Lately, we have seen very little market movement even after the release of horrific data. The markets didn’t care when weekly unemployment claims showed millions of Americans being laid off, and there was not much movement when US GDP contracted by more than expected in Q1, so this NFP could be just another piece of bad news that everyone expects.
Ultimately, at some point in the future, the markets will start once again to care about data. Once traders pass the stage of “expected bloodbath” and enter the phase of “recovery expectations,” then markets could return to a macro mood. In other words, data may start to matter only when the lockdowns are lifted, and investors begin to focus on which economies are coming out of the recession first.
Important data that may have a direct or indirect impact on the NFP report that will be released today:
- The ISM Manufacturing Index recorded a worse but better than expected performance in May than last month, with a 7.6-point drop in the employment component compared to April (negative).
- The ISM non-manufacturing index recorded a worse performance in May than in April, yet better than market expectations. The reading was lower by 10.7 points (negative).
- ADP employment was below expectations but still dropped 20.2 million jobs in May, against expectations of 20.5 million job losses (negative).
- Factory orders continued to slow for the second month, dropping to -10.3% in May (negative).
- April’s durable goods reading was worse than the expected drop of -14.4% (negative).
- Initial weekly jobless claims for government unemployment benefits totalled seasonally adjusted 3,169 million for the week ending May 2, down from 3,846 million revised in the previous week. Expectations were for 3.0 million claims recorded last week (negative).
- The Producer Price Index for final demand fell 0.6 percent in February (negative)

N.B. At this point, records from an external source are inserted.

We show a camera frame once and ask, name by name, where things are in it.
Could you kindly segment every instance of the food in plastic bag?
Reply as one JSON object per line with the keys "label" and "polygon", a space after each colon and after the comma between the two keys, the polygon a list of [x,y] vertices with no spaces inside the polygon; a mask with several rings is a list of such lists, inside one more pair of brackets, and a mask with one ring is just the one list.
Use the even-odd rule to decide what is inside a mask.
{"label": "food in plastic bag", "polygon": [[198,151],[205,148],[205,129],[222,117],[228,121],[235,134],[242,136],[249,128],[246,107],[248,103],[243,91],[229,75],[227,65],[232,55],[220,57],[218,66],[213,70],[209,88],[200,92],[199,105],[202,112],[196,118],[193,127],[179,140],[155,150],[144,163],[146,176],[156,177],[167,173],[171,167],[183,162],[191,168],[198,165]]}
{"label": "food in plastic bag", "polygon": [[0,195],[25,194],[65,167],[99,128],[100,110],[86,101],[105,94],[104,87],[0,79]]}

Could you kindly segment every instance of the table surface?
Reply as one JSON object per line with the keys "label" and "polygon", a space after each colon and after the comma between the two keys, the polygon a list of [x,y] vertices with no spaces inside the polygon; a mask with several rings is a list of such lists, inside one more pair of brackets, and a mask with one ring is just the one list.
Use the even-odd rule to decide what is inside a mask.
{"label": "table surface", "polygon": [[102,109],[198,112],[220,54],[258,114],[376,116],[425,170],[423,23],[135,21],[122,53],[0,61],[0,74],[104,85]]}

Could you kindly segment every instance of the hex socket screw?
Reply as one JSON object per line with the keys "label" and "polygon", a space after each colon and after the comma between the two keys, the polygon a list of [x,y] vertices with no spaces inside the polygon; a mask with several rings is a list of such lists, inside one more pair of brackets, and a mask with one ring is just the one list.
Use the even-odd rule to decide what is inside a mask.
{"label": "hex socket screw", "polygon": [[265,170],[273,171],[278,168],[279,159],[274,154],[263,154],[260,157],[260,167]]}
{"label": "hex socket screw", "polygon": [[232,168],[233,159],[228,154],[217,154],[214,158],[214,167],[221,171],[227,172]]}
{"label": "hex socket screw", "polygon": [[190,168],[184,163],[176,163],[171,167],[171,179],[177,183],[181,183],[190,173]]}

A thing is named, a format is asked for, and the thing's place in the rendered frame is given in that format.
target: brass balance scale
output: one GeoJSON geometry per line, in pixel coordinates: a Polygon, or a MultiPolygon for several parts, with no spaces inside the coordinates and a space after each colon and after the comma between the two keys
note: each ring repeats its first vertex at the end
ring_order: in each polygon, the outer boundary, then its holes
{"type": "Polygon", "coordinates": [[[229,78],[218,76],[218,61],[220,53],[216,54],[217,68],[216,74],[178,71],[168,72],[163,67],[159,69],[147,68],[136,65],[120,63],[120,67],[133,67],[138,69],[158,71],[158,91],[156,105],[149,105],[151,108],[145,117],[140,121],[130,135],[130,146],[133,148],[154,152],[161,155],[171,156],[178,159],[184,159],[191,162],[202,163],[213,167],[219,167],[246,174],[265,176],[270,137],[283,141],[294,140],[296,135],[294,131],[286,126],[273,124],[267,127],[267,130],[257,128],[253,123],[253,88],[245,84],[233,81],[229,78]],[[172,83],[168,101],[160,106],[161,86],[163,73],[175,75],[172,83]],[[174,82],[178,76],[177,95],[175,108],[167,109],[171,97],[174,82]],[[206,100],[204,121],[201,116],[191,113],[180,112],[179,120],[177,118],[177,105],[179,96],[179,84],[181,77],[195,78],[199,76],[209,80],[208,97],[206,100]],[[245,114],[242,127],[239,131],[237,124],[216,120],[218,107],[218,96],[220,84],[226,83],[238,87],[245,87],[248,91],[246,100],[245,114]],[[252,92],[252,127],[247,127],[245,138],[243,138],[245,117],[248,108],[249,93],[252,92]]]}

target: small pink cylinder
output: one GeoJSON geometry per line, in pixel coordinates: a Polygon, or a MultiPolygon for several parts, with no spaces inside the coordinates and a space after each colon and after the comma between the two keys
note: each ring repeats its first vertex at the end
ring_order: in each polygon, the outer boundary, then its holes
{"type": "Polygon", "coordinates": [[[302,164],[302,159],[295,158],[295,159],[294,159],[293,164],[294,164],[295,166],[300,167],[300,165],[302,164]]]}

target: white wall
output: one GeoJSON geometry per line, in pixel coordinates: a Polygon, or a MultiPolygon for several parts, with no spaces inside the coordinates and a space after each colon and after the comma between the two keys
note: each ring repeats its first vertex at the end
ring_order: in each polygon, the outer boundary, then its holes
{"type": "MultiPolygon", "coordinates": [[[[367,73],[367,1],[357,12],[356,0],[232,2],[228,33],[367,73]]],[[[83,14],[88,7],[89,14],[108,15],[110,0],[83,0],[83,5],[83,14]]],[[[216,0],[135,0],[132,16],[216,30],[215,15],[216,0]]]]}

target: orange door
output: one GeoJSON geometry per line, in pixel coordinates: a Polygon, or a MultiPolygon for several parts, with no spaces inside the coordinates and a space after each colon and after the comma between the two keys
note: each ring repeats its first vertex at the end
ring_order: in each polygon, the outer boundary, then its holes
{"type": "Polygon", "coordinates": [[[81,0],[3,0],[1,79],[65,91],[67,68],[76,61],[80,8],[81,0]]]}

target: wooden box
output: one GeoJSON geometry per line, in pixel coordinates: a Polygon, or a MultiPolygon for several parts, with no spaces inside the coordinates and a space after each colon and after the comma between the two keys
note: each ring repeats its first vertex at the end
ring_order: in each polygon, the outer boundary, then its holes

- Consumer Price Index CPI in the United States decreased to 257.95 points in March from 259.05 points in February of 2020.
Today’s anticipated scenarios
- Worse than expected readings
Worse than expected readings, reaching more than the 25m-30m million job losses, could push the unemployment rate up to more than 17-20%. This may strongly support the USD and push it higher against many currencies. The EURUSD is expected to break through the $1.0720 support level and may plummet further towards $1.0650 levels. This also could reflect on gold upwards and make bulls takes control and a breach above $1750 pushing the yellow metal towards $1800 handle.
- The reading of the index stays within the expected range
The reading of the index stays within the expected range of 20-21 million jobs in May, which would push the unemployment rate up to a staggering 16% with wage rates dropping by 0.1%. This scenario will also support the USD and make it hold up. For instance, the EURUSD is expected to break through the $1.0720 support while also shares get tanked and gold to be lifted above the $1730
- Readings coming below expectations or below the level of 20m jobs
This is the least pessimistic scenario, with May readings coming below expectations or below the level 20m jobs around 16m jobs or even less. This scenario will have a more negative effect on the USD and will push it to retreat significantly against its rivals, especially the euro, possibly returning to the levels of $1.0890, which is a strong resistance level for the pair. While gold could stay within limited ranges as it still negative reading.
We’re more inclined towards the second scenario which suggests that the index will stay around of (20m +/-) jobs lost in May, which would push the unemployment rate up to a staggering 16%. This data will be crucial before the fed mid-month meeting. Negative data would be an indication to the Fed to apply additional aggressive QE measures. With the United States losing almost all the jobs created during the post-global financial growth period, the official NFP could tank stocks and boost the dollar. These are horrible figures, which will only worsen with revisions for May. Even with the reopening of some states, May will probably culminate in additional job losses.